Alice Liddel This exciting action film offers a template for subsequent siege masterpieces, such as 'Rio Bravo' and 'Straw Dogs'. The narrative is beautifully simple and encapsulated in the title. In its steady focus on action, without reference to history, the film might seem to be ideologically free, abstracting the conflict (between colonists and Boxers) in the way Buster Keaton does in 'The General'. After all, its just one group attacking the other, we don't know the reasons or values of either's cause.The film is in fact heavily weighted in a way subsequently influential on Hollywood cinema as a whole. Although it doesn't indulge in the 'Yellow Peril' racism that would mar Hollywood in the forthcoming decades, the title suggests a point of view, an attack on a mission, something violent and destructive on something stable and Christian. The fact that it's a 'Chinese' mission suggests that the Chinese aggressors are in some way attacking themselves. A fairer, if less crowd-pleasing, title might have been 'Justifiable Revolt against White Imperialists'.Visually, the film bears this out.
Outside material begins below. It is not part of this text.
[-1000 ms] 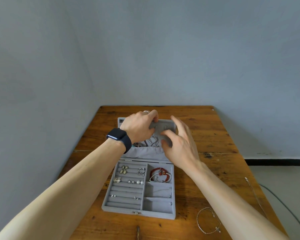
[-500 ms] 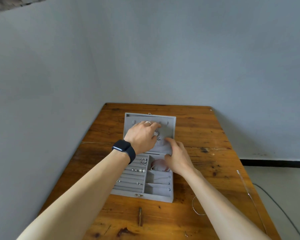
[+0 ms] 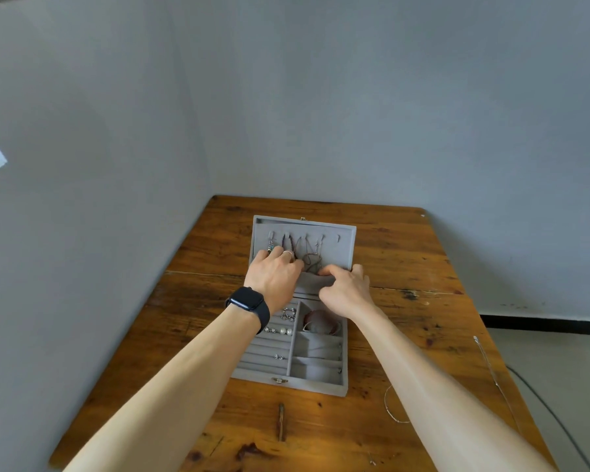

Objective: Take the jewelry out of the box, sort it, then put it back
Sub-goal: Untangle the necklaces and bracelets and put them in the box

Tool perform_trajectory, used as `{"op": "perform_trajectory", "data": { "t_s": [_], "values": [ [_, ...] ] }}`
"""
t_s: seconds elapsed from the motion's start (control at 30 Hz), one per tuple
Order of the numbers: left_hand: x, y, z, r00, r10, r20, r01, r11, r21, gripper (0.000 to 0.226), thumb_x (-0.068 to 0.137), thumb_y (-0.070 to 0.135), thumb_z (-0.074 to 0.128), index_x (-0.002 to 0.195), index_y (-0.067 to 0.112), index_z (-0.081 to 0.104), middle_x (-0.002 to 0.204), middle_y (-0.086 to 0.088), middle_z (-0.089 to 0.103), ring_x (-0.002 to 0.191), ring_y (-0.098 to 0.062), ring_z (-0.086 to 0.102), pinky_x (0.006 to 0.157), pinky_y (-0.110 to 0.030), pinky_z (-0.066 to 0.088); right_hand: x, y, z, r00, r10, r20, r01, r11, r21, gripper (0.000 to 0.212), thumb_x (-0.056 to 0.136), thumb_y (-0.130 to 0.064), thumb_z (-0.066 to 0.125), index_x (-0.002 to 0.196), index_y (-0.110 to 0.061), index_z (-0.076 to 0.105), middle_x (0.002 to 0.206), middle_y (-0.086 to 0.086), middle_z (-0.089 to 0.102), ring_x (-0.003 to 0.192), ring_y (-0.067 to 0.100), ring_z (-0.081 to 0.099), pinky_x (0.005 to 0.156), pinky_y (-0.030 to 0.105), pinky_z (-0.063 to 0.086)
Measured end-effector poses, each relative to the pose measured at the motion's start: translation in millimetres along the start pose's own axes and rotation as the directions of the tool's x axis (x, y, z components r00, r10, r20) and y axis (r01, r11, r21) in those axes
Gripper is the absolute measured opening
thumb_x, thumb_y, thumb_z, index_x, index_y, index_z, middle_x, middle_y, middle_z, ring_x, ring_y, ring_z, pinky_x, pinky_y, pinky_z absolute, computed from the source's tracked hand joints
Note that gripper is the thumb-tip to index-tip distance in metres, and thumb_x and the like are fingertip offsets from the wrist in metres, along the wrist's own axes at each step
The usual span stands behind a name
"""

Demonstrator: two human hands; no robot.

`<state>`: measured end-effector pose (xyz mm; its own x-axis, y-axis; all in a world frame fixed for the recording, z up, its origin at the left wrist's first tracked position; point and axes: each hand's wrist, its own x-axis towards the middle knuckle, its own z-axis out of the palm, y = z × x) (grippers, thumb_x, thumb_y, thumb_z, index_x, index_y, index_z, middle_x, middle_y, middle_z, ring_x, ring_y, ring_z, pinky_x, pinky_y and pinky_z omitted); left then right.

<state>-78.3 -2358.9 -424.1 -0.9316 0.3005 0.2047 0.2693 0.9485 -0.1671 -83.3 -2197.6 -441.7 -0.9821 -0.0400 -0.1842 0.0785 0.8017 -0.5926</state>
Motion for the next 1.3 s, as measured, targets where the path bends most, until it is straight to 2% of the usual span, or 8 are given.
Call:
{"op": "perform_trajectory", "data": {
  "t_s": [0.13, 0.27, 0.5, 0.67, 0.83, 0.97, 1.13, 1.3],
  "values": [
    [2, 1, 2, 1.000, -0.007, -0.017, 0.007, 1.000, 0.001, 0.024, 0.099, 0.020, 0.050, 0.119, 0.022, 0.063, 0.119, 0.001, 0.064, 0.115, -0.025, 0.051, 0.091, -0.035, 0.036, 0, 6, -1, 0.999, -0.021, -0.044, 0.024, 0.998, 0.059, 0.039, 0.088, -0.027, 0.053, 0.126, -0.038, 0.056, 0.125, 0.005, 0.036, 0.123, 0.032, 0.038, 0.102, 0.040, 0.038],
    [0, -1, 3, 0.999, -0.019, -0.030, 0.019, 1.000, -0.005, 0.021, 0.099, 0.020, 0.050, 0.115, 0.022, 0.063, 0.117, 0.002, 0.065, 0.114, -0.024, 0.051, 0.090, -0.034, 0.036, -2, 6, 1, 0.984, -0.085, -0.158, 0.107, 0.984, 0.141, 0.035, 0.087, -0.028, 0.060, 0.118, -0.042, 0.053, 0.121, 0.007, 0.044, 0.109, 0.030, 0.052, 0.092, 0.036, 0.045],
    [-1, -4, 3, 0.999, -0.001, -0.041, 0.001, 1.000, -0.012, 0.024, 0.101, 0.022, 0.049, 0.118, 0.022, 0.065, 0.116, 0.001, 0.066, 0.114, -0.024, 0.050, 0.090, -0.035, 0.036, 0, 6, 5, 0.994, -0.070, -0.084, 0.071, 0.997, 0.013, 0.044, 0.085, -0.021, 0.054, 0.126, -0.038, 0.057, 0.125, 0.006, 0.033, 0.120, 0.033, 0.037, 0.099, 0.040, 0.041],
    [-1, -5, 1, 0.999, -0.002, -0.039, 0.002, 1.000, -0.016, 0.023, 0.100, 0.022, 0.050, 0.114, 0.023, 0.068, 0.114, 0.001, 0.067, 0.112, -0.025, 0.050, 0.089, -0.035, 0.036, 0, 9, 2, 0.993, -0.093, -0.074, 0.098, 0.993, 0.068, 0.043, 0.085, -0.022, 0.054, 0.126, -0.037, 0.057, 0.122, 0.004, 0.035, 0.122, 0.031, 0.038, 0.097, 0.036, 0.037],
    [-3, -1, 1, 0.998, -0.008, -0.058, 0.007, 1.000, -0.028, 0.027, 0.098, 0.025, 0.047, 0.113, 0.023, 0.069, 0.112, 0.002, 0.068, 0.111, -0.024, 0.053, 0.089, -0.035, 0.036, -4, 18, -1, 0.987, -0.133, -0.089, 0.145, 0.980, 0.134, 0.045, 0.085, -0.023, 0.057, 0.126, -0.041, 0.059, 0.130, 0.003, 0.043, 0.126, 0.026, 0.046, 0.102, 0.035, 0.041],
    [-5, 2, -1, 0.999, -0.004, -0.048, 0.000, 0.997, -0.071, 0.032, 0.097, 0.026, 0.045, 0.122, 0.023, 0.065, 0.118, 0.000, 0.067, 0.113, -0.024, 0.053, 0.094, -0.036, 0.038, -12, 24, -7, 0.980, -0.162, -0.115, 0.179, 0.972, 0.153, 0.047, 0.087, -0.022, 0.058, 0.130, -0.042, 0.056, 0.143, 0.000, 0.043, 0.131, 0.020, 0.046, 0.096, 0.025, 0.033],
    [-16, 26, -15, 0.995, -0.027, -0.091, 0.005, 0.972, -0.233, 0.041, 0.095, 0.023, 0.049, 0.136, 0.024, 0.057, 0.133, -0.001, 0.062, 0.123, -0.024, 0.053, 0.105, -0.037, 0.037, -56, 40, -28, 0.926, -0.212, -0.312, 0.289, 0.930, 0.228, 0.038, 0.095, -0.023, 0.061, 0.131, -0.034, 0.058, 0.139, -0.014, 0.055, 0.127, 0.005, 0.049, 0.101, 0.022, 0.038],
    [-40, 74, -30, 0.996, 0.005, -0.087, -0.040, 0.917, -0.396, 0.045, 0.096, 0.025, 0.053, 0.141, 0.025, 0.054, 0.142, 0.000, 0.055, 0.131, -0.023, 0.048, 0.111, -0.037, 0.033, -143, 85, -41, 0.875, -0.122, -0.469, 0.294, 0.902, 0.315, 0.031, 0.094, -0.022, 0.065, 0.121, -0.037, 0.062, 0.121, -0.028, 0.060, 0.115, -0.005, 0.056, 0.093, 0.016, 0.046]
  ]
}}
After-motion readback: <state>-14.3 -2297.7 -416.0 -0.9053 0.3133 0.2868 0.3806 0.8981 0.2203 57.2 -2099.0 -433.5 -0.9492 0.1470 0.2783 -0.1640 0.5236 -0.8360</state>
The missionaries are linked to the house, the solid, property, and to heterosexual normality (there are men and women); surrounded by trees and growth, they are natural, rooted, good bourgeois. The Boxers come from nowhere; they have no other purpose other than destruction; no family, religious or social ties; they hack down nature, or represent its more sinister manifestation, as their gun play creates gorgeous swirls of dust that obscure the peculiarly English country house.Of course, there is an ambiguity here that the action cinema has never really resolved - the need to assert conservative values conflicting with the need for action, destruction, violence, above all, change. The film only becomes exciting when the Boxers charge in; and when one of the dear old ladies runs comically screaming to an upstairs balcony, you wonder which side the director is actually on.